Data excerpt:
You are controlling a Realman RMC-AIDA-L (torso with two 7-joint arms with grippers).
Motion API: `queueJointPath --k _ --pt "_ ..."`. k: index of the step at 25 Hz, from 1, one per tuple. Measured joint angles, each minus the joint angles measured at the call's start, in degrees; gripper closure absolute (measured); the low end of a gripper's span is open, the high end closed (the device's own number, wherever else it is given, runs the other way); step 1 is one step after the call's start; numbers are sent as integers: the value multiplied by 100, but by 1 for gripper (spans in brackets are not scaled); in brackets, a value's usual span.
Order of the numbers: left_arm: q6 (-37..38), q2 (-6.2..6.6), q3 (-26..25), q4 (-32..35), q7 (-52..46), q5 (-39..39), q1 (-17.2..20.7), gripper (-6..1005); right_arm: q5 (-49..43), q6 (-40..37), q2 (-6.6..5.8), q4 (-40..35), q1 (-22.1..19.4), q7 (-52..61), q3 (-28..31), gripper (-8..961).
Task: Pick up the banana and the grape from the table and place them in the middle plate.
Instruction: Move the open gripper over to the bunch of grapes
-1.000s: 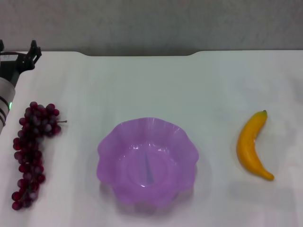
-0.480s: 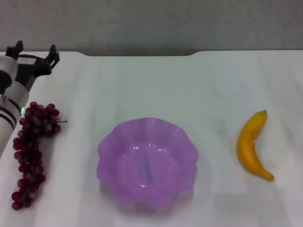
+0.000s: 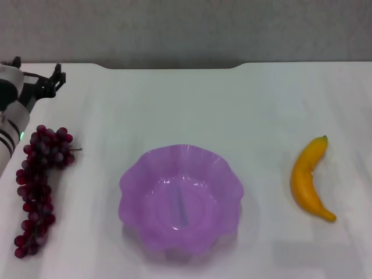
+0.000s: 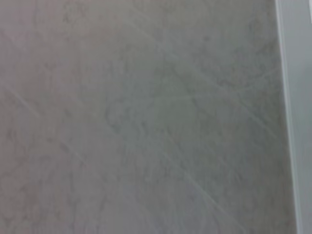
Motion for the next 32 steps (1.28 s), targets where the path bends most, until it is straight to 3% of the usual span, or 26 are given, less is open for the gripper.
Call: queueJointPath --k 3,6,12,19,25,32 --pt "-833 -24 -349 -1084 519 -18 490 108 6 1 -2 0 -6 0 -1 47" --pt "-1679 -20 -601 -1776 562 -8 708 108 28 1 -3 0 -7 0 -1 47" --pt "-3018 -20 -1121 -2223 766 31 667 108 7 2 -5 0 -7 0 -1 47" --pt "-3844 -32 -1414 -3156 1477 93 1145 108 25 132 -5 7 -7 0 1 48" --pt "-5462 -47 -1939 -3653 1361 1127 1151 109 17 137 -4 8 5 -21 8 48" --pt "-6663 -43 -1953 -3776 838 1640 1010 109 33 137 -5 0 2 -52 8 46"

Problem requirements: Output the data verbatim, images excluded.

Completed exercise:
You are controlling a Realman RMC-AIDA-L (torso with two 7-joint arms with grippers).
Motion API: `queueJointPath --k _ --pt "_ ..."`. k: index of the step at 25 Hz, from 1, one per tuple. Measured joint angles, each minus the joint angles measured at the call's start, in degrees; gripper closure absolute (measured); the low end of a gripper's span is open, the high end closed (the device's own number, wherever else it is given, runs the other way); step 1 is one step after the call's start; numbers are sent as integers: the value multiplied by 100, but by 1 for gripper (spans in brackets are not scaled); in brackets, a value's usual span.
Order of the numbers: left_arm: q6 (-37..38), q2 (-6.2..6.6), q3 (-26..25), q4 (-32..35), q7 (-52..46), q5 (-39..39), q1 (-17.2..20.7), gripper (-6..1005); right_arm: q5 (-49..43), q6 (-40..37), q2 (-6.6..5.8), q4 (-40..35), q1 (-22.1..19.4), q7 (-52..61), q3 (-28..31), gripper (-8..961).
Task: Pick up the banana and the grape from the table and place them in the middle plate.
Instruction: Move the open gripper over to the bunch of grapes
-1.000s: 
-0.480s: 
+0.000s: 
+0.000s: 
Motion for the next 32 steps (1.28 s), targets where the path bends most, until it is straight to 3% of the usual span, or 26 are given, less is open for the gripper.
Call: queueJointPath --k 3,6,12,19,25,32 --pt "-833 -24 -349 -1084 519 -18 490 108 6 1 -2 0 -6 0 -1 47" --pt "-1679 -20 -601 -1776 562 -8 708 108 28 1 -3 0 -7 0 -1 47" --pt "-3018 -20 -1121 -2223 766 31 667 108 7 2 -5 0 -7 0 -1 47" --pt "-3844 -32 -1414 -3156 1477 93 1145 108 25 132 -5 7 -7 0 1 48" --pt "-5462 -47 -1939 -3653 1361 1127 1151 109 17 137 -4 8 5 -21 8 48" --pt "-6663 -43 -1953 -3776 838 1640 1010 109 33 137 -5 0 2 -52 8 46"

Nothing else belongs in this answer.